The radical communist group had sought to transform Cambodia into their version of an agrarian utopia, clearing the cities, abolishing money, closing schools and wiping out anyone - such as intellectuals and professionals - who they saw as counter-revolutionaries.
The repeated delays in starting up the trial process has raised concerns that the ageing Khmer Rouge leaders would die before being brought to court.
Among the judges’ first tasks will be to identify candidates for prosecution.
Pol Pot, the so-called "Brother Number One" of the Khmer Rouge, died in a jungle hideout close to the Thai border in 1998. Ta Mok, the group’s military commander, who earned the nickname "The Butcher", died in prison last July.    Among those surviving Khmer Rouge leaders, the likely first defendants to appear before the tribunal include:
Nuon Chea, the former Brother Number Two, second in command to Pol Pot.

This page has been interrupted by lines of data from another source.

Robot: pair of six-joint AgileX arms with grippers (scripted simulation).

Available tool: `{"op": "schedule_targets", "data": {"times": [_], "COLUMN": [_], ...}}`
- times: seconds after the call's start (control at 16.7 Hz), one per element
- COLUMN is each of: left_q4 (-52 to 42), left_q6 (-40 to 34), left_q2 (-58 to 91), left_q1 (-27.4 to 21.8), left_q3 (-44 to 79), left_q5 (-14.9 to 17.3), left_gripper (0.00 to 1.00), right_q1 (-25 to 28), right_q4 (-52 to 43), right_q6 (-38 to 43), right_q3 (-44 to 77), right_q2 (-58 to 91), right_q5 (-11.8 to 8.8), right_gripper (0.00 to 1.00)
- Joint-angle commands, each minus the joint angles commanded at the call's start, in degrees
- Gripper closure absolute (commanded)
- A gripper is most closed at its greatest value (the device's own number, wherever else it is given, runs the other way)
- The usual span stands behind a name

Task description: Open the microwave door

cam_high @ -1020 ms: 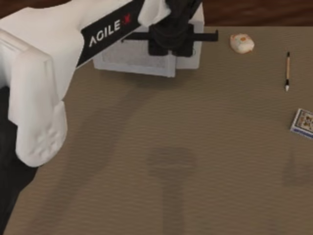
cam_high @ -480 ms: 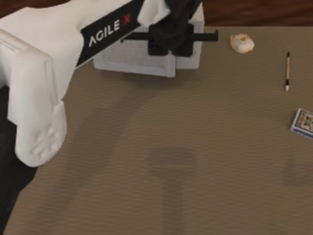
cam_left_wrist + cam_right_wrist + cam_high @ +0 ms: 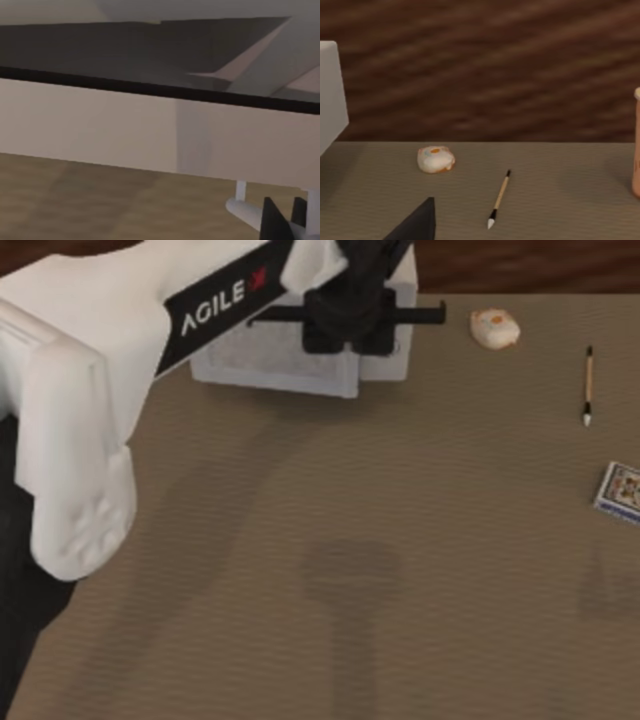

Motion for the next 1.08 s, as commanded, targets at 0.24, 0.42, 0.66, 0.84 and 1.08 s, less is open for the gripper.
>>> {"op": "schedule_targets", "data": {"times": [0.24,0.42,0.66,0.84,1.08], "left_q4": [0.00,0.76,4.07,5.52,5.52], "left_q6": [0.00,0.38,3.45,4.65,4.65], "left_q2": [0.00,-0.48,-4.27,-5.81,-5.81], "left_q1": [0.00,-0.39,0.20,0.37,0.37], "left_q3": [0.00,-1.07,-7.72,-10.15,-10.15], "left_q5": [0.00,0.34,1.54,2.20,2.20], "left_gripper": [1.00,1.00,1.00,1.00,1.00], "right_q1": [0.00,0.00,0.00,0.00,0.00], "right_q4": [0.00,0.00,0.00,0.00,0.00], "right_q6": [0.00,0.00,0.00,0.00,0.00], "right_q3": [0.00,0.00,0.00,0.00,0.00], "right_q2": [0.00,0.00,0.00,0.00,0.00], "right_q5": [0.00,0.00,0.00,0.00,0.00], "right_gripper": [0.00,0.00,0.00,0.00,0.00]}}
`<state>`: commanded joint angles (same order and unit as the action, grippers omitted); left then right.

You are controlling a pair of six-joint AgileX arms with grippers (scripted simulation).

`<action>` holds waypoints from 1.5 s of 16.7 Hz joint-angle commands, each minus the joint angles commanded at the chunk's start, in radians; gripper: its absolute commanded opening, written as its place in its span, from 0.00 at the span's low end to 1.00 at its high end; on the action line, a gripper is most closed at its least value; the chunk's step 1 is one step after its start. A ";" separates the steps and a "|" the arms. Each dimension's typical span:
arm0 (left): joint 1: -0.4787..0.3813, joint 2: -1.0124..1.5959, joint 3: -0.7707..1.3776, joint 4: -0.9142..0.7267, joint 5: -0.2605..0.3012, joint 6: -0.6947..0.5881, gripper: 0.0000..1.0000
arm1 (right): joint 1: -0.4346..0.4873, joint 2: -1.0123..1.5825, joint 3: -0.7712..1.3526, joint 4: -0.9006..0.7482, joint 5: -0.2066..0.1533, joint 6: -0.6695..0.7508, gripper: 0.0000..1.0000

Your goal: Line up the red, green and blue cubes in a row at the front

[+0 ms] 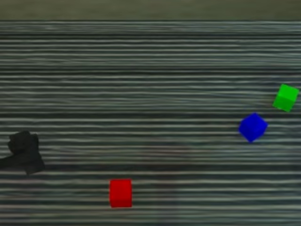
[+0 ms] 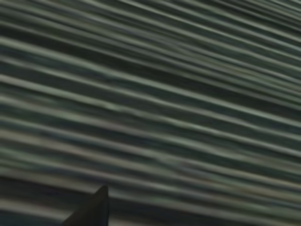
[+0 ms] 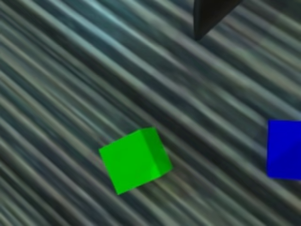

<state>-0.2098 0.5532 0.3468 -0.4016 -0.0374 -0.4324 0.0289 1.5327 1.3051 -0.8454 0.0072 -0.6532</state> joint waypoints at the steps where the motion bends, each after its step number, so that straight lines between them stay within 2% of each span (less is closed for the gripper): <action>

  • Ieng Sary, the former foreign minister.
  • Khieu Samphan, the former president of the Khmer Rouge government.
  • And Duch, head of the infamous S-21 interrogation and torture centre in Phnom Penh.

 

How the trials will work



The trials will be held in a
specially-constructed court
After preliminary investigations, judicial prosecutors will take the strongest cases to the trial chamber.  The trial will be heard before five judges: three Cambodian and two international with equal status.
A unanimous decision is not necessary, but a supermajority is, meaning at least four of the five must agree on the verdict.
If no super majority can be reached the defendant will be released.
Anyone convicted can appeal to the supreme court where five of seven judges will constitute a super majority.